Ten year incidence of HCV infection in northern Italy and frequency of spontaneous viral clearance

Mazzeo, C.; Azzaroli, F.; Giovanelli, S.; Dormi, A.; Festi, D.; Colecchia, A.; Miracolo, A.; Natale, P.; Nigro, G.; Alberti, A.; Roda, E.; Mazzella, G.
July 2003
Gut;Jul2003, Vol. 52 Issue 7, p1030
Academic Journal
Background: Little is known of the incidence of hepatitis C virus (HCV) infection, and the frequency of spontaneous viral clearance in the general population is unknown. We conducted an epidemiological study in two Apennine towns in northern Italy. Methods: Anti-HCV (ELISA and RIBA third generation) and HCV-RNA by polymerase chain reaction were tested in thawed sera from an adult general population of Loiano-Monghidoro in 1986 and 1996, obtained in the context of the MICOL (Multicenter Italian Study on Cholelithiasis). In 1999, antiHCV positive subjects and sex and age matched controls were recalled in order to identify risk factors for acquiring HCV infection and to assess the family composition of anti-HCV[sup +] subjects. Results: For 1646 subjects, sera were available from both 1986 and 1996 (mean age in 1986 43 (0.39) years). In 1986, 57 (3.46%) subjects were HCV antibody positive (HCV-Ab[sup +]). Eight new cases were recorded in 1996: adult incidence was 50.3 cases/100 000 inhabitants/year.
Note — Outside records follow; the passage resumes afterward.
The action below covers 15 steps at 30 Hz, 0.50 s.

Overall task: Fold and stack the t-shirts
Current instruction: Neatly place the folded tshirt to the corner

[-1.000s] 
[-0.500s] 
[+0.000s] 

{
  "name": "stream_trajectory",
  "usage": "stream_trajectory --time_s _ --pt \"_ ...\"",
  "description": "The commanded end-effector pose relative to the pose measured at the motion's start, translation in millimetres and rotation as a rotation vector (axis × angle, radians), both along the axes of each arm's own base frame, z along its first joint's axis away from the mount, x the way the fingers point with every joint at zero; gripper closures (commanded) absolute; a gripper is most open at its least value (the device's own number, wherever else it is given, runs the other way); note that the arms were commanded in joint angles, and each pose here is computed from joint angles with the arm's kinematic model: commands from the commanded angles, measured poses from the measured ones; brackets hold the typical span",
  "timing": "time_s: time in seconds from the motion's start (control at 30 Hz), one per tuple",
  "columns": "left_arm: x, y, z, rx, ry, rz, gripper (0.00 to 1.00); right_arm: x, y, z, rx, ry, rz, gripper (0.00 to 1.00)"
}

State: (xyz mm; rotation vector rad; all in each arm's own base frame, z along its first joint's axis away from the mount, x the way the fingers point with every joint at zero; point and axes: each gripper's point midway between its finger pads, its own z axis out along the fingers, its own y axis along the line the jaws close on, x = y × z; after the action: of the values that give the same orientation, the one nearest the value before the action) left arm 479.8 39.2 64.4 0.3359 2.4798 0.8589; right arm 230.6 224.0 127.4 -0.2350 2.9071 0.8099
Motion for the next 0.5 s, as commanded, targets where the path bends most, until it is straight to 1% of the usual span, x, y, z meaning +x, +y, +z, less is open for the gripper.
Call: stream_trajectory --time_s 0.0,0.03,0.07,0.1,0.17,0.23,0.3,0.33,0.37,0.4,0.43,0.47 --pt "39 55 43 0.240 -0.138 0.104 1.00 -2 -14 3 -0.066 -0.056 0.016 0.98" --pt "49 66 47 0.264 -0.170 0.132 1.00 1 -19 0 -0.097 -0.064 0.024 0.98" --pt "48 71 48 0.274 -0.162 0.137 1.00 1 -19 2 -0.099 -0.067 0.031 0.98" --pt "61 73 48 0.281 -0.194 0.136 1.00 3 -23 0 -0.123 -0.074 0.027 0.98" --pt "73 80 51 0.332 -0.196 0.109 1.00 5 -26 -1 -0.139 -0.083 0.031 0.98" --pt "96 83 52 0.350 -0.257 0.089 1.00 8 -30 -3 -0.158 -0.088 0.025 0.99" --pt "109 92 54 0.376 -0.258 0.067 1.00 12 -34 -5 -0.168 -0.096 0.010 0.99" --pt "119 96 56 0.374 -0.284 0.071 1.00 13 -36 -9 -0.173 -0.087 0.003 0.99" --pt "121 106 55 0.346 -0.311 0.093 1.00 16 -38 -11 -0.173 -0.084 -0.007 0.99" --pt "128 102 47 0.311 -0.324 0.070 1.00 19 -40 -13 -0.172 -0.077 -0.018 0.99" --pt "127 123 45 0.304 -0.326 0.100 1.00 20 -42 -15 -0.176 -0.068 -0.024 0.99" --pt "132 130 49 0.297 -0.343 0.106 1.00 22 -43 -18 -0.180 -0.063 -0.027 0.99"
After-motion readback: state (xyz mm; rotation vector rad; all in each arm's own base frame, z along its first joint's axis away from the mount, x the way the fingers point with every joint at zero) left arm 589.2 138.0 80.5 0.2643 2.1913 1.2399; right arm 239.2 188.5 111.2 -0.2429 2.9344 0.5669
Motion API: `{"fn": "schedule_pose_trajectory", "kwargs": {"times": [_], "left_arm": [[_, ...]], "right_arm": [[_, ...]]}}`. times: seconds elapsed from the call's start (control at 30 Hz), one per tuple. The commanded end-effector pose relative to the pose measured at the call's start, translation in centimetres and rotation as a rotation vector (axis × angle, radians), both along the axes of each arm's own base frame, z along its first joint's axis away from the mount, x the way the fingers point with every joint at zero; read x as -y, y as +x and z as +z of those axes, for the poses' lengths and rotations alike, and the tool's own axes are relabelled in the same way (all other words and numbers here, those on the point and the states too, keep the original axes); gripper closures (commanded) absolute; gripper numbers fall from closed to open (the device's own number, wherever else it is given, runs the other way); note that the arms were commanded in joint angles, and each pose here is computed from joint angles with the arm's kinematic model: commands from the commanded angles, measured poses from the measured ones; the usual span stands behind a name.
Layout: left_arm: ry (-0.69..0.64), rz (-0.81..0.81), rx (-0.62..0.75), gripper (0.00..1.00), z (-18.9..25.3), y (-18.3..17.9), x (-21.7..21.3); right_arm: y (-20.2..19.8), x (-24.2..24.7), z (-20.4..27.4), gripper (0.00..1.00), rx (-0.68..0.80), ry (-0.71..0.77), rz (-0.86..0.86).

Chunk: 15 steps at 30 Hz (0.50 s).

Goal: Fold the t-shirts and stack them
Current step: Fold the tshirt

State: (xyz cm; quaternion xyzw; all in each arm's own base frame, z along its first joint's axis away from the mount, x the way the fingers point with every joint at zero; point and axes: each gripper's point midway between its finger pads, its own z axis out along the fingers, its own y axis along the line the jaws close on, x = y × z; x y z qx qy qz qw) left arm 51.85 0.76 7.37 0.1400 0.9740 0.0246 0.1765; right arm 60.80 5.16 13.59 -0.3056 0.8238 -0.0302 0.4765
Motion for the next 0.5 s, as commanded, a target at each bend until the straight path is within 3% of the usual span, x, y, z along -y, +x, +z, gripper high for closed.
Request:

Fifty three of 63 (84.1%) HCV-Ab[sup +] sera were also HCV-RNA[sup +]. Genotype 2a/2c accounted for 44% and 1 b for 47.0% of cases. HCV-Ab[sup +] subjects had higher serum levels of alanine aminotransferase with respect to controls (p < 0.005), as did subjects infected with genotype 1 with respect to those with genotype 2 (p < 0.05). Eleven of 65 (16.9%) HCV-Ab[sup +] subjects spontaneously cleared HCV-Ab; 7/11 also lost HCV-RNA[sup -] in both serum and leucocytes. Sixteen anti-HCV[sup +] subjects belonged to families containing more than one infected member. Married couples accounted for 10 of these 16 subjects. In four of these five married couples, HCV genotype was identical in the two spouses. Conclusions: In rural northern Italy, the adult incidence of HCV is approximately 50 cases/100 000 inhabitants/year. Our findings suggest that as many as 17% of infected subjects may spontaneously clear HCV-Ab. Interfamilial transmission seems to have a role in the spread of infection.